In any case, the fact is that, at least with my relatively small, skewed sample population, Facebook is exploding. And this jibes with's most recent survey showing that Facebook has passed Myspace as the top social networking site.

[The following added 2/17/09 11:05 AM]

An article in Fortune magazine notes that 18- to 24-year-olds now make up less than a quarter of users - that the newer members are more "mature". But the article doesn't get to the underlying reason why this is so. Younger people are already more in touch with their friends. They see them at school, they see them at events, they see them in the bars. So how much do they need Facebook? Compare this to the more "matured". After college, people start to move to other geographic locations, pair off, get married, and have kids. As that happens, contact between friends inevitably becomes less frequent - and, in the past, often nonexistent. And even if people are happy with their choices, there's a real sense of loss. So now along comes Facebook. As people join - as the network effect takes effect - these "communities" of grade school, high school, and college friends come back together. And the sense of loss lessens. That's powerful.

Saturday, February 14, 2009

NBC Direct - I don't think so!

I went to to watch a tv episode. One of the options is to download a software application, NBC Direct, that you then use to download episodes and watch them when you want.

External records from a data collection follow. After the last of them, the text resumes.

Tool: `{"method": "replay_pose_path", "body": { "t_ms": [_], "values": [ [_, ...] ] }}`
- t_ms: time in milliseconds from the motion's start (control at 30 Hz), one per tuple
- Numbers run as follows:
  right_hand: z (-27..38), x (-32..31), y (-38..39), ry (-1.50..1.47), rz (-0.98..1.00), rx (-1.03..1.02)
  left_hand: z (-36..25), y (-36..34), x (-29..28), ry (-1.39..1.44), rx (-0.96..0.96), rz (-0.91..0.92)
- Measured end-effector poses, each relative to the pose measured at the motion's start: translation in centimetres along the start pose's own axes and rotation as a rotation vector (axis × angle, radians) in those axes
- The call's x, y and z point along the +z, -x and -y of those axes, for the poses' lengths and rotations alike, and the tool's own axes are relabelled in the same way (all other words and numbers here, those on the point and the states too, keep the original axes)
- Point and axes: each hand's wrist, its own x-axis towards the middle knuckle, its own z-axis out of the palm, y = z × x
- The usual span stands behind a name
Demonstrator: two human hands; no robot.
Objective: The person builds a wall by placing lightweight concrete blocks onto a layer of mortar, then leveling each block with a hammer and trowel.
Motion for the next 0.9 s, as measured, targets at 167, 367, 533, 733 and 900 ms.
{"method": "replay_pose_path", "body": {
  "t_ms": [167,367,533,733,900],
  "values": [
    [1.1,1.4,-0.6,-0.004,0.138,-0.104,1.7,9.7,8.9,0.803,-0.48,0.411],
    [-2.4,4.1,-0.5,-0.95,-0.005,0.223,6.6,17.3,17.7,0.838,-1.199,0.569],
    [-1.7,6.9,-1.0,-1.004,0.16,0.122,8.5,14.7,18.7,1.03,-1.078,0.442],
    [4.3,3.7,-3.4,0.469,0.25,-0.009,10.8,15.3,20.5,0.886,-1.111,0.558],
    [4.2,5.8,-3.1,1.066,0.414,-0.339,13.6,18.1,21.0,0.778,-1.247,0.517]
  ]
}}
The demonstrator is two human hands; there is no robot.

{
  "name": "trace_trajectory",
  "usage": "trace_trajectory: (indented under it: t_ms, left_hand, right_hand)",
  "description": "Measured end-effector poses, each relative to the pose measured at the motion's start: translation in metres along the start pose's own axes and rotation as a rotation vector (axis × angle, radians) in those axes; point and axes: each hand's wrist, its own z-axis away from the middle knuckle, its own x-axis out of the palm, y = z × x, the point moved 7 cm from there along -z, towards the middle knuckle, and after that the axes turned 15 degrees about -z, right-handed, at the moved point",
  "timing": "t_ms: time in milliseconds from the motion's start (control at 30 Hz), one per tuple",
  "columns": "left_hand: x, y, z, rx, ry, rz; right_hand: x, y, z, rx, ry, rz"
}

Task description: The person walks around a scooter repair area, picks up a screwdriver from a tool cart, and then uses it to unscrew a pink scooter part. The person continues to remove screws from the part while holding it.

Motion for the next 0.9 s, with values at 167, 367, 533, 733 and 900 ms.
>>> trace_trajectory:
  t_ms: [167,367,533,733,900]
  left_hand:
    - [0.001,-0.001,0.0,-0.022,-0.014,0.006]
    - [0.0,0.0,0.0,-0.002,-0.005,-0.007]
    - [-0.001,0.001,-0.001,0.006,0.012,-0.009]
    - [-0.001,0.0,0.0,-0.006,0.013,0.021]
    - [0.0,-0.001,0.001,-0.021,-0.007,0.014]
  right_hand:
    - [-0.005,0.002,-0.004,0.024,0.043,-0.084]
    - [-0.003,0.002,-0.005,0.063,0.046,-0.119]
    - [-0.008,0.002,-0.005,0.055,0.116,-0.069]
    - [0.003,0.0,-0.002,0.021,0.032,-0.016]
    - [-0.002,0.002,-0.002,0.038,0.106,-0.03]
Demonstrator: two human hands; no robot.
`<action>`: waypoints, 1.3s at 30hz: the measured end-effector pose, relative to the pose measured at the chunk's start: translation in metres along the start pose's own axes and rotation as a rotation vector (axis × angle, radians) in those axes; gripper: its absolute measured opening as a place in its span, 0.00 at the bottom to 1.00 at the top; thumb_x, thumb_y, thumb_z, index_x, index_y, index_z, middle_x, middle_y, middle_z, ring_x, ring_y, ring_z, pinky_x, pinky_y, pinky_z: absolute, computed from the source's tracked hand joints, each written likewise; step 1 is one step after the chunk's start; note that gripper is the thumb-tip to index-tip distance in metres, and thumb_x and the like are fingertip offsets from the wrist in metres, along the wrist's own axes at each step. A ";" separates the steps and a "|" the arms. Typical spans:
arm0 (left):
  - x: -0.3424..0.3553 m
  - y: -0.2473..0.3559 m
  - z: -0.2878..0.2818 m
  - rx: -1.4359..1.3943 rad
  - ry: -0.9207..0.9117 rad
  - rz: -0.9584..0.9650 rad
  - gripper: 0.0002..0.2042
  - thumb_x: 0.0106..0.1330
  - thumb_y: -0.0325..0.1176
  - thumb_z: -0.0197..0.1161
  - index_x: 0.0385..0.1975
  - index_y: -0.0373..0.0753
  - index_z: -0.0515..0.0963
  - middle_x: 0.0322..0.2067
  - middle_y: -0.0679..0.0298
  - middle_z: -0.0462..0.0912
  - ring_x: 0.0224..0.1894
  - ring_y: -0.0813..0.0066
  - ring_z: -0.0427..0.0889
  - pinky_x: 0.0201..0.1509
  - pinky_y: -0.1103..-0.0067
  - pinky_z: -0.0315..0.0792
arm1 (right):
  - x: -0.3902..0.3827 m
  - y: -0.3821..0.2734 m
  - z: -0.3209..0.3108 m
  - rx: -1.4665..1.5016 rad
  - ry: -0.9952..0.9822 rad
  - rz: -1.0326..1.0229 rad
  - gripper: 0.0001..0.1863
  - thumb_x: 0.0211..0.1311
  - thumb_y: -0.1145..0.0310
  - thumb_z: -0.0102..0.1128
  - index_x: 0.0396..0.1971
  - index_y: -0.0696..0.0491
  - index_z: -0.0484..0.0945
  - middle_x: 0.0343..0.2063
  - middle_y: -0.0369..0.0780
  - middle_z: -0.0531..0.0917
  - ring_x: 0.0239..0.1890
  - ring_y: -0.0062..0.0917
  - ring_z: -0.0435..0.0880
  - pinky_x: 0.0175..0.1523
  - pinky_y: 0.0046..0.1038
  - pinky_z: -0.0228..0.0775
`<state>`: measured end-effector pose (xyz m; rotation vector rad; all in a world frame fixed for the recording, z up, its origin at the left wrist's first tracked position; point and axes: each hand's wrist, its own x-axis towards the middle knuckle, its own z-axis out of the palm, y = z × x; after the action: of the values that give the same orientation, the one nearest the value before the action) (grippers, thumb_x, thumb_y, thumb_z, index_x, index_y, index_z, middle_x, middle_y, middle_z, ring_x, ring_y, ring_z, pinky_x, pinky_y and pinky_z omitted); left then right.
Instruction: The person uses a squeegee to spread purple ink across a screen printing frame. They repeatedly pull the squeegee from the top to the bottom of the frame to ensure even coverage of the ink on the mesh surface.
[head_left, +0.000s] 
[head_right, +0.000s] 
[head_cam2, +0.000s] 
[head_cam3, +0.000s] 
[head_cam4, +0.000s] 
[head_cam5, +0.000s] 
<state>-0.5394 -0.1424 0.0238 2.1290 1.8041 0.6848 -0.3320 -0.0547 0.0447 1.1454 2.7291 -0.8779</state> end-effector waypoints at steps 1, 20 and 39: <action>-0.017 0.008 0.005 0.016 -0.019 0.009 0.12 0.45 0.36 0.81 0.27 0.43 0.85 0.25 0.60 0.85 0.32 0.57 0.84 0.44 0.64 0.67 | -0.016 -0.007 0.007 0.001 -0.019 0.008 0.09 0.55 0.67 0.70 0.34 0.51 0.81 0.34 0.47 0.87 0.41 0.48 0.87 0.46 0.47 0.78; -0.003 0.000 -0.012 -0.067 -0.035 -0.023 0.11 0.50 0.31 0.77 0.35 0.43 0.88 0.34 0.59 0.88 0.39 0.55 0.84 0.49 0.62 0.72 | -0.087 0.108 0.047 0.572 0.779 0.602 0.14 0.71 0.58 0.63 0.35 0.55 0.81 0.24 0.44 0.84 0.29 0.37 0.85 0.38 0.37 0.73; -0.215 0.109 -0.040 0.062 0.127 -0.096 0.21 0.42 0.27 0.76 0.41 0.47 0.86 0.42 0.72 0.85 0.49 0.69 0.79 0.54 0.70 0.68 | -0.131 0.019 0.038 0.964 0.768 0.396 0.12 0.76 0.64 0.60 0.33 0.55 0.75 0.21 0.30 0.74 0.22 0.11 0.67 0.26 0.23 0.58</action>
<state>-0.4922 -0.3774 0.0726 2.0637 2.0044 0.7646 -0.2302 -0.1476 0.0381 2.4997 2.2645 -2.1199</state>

Well, I downloaded the software and then started reading the license agreement. Here are some key clauses:

First, their definition of "content":
[The service] manages and delivers video, music, audiovisual and other content ("Content") to you from NBCU.
And now, what you agree to:


you hereby grant permission for the Software to utilize the processor and bandwidth of your computer for the limited purposes of (i) facilitating the transfer of digital files and communication between the users of the Software and the Services and (ii) facilitating the transfer of digital files to servers for purposes of posting content on websites or blogs and (iii) pasting links to content in instant messages and RSS feeds.

[The software] will block you from obtaining and playing Secure Content for which you do not have a valid license.

NBCU or the owners of DRM Technology may also download revocation lists onto your computer.

You consent to periodic updates of the Service client application stored on your computer without further notice to you.
Now NBC might use these contractual rights benignly, but the contract is written in such a way that they could act malignantly and argue that they are acting within the bounds of the agreement. For example, the definition of content SHOULD mean only the video, music, etc. that you get from them; but the sentence is written in such a way as to allow them to argue that any of video, music, etc. on your computer is "content". Taking this stance, the other clauses allow them to delete or deny access to any content on your computer. They'd cause quite an uproar by doing this, and they probably won't; but I don't need their software, so am I going to complete the installation process? I think not.

Tuesday, January 06, 2009

WebTracer2 for website structure visualization

I periodically review web sites. And when I do, I like to be able to see graphical illustrations of their structures. In the past I've created these using aharef. The graphs this site creates are helpful, but there's no interactivity - you can't point to a node and find out what page on the website it represents, you can't click on a node to be taken to the page, etc.

Well, I've just found a software app that takes this concept to the next level. Called WebTracer2, you run the "spider" program to create a map file of your site, and then you run the "visualizer" program to see the illustration. WebTracer2 has 3 advantages over aharef:

  • When you hover your mouse over a node, it displays the url of the page the node represents.

  • When you click on a node, the page represented by that node is displayed in your web browser.

  • You can use your arrow keys to zoom in and out and rotate the graph.

It's not perfect - it requires a lot of horsepower, and you can't make it display the url's for all of the nodes simultaneously; but it is a big jump in the right direction.